(Beginning of INPUT MATERIAL)

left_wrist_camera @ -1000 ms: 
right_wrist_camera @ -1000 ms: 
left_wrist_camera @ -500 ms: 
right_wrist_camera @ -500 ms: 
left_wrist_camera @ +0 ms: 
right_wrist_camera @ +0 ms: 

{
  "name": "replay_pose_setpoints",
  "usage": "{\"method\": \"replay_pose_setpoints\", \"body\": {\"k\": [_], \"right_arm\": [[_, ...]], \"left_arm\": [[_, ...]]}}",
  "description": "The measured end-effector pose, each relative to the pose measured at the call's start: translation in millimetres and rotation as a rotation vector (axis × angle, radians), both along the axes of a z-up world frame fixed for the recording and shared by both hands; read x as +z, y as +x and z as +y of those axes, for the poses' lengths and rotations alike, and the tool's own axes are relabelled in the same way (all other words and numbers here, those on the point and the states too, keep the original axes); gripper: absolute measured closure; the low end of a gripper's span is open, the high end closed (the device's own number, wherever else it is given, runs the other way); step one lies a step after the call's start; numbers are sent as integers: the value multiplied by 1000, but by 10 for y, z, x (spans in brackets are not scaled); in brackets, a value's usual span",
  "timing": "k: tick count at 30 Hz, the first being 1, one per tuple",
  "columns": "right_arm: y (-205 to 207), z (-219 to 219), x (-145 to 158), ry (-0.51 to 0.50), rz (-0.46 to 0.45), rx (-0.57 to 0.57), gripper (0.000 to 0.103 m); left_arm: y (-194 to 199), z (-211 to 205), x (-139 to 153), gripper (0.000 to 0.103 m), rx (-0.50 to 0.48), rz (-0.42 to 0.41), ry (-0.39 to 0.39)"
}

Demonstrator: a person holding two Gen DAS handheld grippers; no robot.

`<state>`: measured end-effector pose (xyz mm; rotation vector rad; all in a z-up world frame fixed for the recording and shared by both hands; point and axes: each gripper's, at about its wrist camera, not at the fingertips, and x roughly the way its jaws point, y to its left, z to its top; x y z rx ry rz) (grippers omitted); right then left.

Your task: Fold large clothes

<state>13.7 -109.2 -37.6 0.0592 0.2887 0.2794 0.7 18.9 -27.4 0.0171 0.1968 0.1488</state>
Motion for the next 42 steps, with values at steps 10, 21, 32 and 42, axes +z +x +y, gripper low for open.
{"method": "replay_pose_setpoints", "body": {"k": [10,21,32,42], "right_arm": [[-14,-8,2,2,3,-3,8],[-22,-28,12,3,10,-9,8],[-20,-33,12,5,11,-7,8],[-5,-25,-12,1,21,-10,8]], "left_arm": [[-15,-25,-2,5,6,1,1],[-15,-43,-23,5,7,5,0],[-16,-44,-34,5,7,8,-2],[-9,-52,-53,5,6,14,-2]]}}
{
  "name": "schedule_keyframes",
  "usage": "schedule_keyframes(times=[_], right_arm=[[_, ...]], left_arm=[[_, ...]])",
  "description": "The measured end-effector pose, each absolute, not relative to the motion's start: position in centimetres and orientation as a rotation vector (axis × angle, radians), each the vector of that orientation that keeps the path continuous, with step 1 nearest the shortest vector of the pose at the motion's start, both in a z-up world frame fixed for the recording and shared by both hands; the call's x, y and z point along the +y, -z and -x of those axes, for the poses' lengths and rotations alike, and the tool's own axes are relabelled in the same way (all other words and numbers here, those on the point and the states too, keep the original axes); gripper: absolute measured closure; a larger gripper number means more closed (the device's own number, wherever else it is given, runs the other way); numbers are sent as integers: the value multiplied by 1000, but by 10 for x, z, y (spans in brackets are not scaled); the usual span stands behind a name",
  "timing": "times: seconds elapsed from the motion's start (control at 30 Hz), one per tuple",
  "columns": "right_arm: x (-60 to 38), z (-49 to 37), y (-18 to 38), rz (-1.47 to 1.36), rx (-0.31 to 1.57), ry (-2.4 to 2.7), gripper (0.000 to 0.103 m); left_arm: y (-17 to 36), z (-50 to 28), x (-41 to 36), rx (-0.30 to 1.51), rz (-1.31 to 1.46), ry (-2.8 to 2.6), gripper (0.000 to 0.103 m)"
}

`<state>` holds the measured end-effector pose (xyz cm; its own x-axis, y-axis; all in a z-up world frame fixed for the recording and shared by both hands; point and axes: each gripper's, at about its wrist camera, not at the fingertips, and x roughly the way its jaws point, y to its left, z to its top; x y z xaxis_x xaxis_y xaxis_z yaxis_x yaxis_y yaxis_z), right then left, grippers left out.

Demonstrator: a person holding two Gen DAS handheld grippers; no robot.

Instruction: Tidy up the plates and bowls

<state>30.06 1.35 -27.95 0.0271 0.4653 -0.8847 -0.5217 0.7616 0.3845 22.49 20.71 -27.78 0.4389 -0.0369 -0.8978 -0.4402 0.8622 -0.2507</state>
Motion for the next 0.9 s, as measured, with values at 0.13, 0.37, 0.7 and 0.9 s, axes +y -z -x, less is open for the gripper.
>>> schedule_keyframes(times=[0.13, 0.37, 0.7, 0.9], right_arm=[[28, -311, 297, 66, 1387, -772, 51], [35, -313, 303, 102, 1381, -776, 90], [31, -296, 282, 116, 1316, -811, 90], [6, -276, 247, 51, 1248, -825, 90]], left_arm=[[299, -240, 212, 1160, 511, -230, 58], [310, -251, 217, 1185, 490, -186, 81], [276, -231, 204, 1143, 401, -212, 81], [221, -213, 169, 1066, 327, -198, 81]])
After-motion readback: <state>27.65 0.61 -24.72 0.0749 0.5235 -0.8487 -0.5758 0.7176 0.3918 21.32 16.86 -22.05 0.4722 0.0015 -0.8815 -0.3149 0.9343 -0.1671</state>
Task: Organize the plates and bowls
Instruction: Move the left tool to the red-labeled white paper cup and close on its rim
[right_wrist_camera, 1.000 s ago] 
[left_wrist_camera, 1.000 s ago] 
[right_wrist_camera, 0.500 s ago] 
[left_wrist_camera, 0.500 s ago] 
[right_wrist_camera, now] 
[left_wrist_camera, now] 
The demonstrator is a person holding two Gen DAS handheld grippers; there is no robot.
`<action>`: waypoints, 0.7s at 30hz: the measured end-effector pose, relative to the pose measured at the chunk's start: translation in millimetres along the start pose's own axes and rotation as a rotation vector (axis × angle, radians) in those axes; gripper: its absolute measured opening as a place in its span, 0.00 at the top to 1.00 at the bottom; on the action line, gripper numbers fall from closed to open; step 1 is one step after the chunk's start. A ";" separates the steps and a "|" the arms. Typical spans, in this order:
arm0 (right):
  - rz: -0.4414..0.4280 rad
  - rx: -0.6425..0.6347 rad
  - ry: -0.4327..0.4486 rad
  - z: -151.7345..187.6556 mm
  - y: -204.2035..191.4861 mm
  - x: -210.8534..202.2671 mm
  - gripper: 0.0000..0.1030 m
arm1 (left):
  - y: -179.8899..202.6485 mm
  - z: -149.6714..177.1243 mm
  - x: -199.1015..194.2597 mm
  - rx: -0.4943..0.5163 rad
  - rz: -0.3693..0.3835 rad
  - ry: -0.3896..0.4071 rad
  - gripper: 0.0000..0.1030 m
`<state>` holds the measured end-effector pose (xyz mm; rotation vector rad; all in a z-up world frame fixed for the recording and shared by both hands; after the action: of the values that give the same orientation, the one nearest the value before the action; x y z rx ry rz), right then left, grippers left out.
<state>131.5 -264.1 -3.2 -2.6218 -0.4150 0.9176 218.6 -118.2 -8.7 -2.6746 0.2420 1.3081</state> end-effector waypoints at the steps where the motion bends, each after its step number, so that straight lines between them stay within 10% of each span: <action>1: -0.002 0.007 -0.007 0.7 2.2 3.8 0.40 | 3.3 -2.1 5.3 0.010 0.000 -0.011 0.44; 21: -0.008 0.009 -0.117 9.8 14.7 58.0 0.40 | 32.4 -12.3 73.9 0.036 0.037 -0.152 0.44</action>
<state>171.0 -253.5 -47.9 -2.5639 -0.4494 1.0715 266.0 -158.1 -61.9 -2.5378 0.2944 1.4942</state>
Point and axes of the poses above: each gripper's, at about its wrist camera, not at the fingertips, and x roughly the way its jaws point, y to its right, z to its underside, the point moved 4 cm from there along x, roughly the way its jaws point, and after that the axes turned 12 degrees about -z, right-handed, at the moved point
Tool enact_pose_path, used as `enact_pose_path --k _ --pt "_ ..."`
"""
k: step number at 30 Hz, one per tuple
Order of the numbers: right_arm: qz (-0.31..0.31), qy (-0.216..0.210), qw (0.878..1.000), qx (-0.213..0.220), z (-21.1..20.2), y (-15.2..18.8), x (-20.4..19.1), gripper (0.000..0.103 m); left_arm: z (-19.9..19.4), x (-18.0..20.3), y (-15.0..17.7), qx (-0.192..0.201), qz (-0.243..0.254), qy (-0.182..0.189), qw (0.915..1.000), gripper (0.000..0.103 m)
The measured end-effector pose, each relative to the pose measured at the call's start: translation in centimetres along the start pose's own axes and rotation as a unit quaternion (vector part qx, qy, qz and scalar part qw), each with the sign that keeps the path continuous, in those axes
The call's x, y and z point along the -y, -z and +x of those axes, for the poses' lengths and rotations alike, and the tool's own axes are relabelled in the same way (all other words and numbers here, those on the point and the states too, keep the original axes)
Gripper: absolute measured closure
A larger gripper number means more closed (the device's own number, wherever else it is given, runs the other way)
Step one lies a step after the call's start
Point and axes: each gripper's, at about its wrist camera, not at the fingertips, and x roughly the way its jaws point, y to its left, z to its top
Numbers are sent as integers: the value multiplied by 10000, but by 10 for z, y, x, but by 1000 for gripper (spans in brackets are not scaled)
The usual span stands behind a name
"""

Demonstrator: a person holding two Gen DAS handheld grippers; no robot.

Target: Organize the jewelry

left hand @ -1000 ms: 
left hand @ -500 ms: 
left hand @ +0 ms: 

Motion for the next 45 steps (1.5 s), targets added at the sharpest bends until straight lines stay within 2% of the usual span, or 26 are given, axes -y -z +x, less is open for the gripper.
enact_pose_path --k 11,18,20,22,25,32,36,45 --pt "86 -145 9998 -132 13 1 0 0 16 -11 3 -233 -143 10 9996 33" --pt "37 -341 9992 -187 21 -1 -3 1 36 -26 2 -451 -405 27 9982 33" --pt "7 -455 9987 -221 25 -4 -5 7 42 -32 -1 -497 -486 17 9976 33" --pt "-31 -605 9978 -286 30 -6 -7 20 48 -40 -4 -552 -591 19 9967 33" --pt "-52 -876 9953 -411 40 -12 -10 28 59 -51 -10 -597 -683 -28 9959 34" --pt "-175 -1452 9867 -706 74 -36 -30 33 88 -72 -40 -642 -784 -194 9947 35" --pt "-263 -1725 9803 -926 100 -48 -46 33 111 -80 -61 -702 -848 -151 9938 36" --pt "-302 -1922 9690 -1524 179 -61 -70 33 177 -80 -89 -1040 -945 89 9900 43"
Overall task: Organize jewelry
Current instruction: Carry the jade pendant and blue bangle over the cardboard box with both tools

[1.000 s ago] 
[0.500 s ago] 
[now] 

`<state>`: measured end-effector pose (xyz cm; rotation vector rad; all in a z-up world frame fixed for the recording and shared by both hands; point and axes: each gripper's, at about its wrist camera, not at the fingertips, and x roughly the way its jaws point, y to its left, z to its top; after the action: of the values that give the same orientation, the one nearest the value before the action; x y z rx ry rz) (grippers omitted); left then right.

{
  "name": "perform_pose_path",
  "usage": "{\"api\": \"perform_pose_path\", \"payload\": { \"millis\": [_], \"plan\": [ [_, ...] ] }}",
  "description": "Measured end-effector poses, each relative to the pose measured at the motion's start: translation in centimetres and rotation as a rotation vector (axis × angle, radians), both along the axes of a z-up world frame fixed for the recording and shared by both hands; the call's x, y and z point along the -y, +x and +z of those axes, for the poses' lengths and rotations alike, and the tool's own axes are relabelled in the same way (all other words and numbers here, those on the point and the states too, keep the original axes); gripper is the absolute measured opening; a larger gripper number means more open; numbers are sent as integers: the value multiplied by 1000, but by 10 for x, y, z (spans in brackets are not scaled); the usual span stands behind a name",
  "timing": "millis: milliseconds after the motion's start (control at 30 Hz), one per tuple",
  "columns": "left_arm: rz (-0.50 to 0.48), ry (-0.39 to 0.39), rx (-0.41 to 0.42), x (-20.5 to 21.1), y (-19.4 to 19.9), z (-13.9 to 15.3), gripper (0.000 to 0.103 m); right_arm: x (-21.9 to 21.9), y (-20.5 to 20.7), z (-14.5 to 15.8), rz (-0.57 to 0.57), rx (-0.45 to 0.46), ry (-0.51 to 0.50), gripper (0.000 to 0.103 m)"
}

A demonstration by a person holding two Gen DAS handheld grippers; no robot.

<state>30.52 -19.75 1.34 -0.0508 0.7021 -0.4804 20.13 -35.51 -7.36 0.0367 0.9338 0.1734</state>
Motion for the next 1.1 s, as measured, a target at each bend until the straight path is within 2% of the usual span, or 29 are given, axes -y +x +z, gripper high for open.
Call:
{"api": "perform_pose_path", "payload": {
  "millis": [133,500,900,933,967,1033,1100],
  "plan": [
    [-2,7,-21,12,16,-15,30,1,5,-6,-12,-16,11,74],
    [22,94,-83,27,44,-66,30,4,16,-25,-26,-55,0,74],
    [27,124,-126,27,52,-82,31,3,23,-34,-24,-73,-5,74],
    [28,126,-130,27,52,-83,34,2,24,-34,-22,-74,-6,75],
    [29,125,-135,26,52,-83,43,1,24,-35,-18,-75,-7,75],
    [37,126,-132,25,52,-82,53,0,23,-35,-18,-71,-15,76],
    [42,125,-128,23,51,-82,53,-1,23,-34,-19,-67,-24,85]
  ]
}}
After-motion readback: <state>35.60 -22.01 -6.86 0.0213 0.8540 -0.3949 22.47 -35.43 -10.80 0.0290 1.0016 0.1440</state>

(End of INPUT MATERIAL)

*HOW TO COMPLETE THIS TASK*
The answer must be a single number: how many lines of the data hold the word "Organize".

*COMPLETED TASK*
3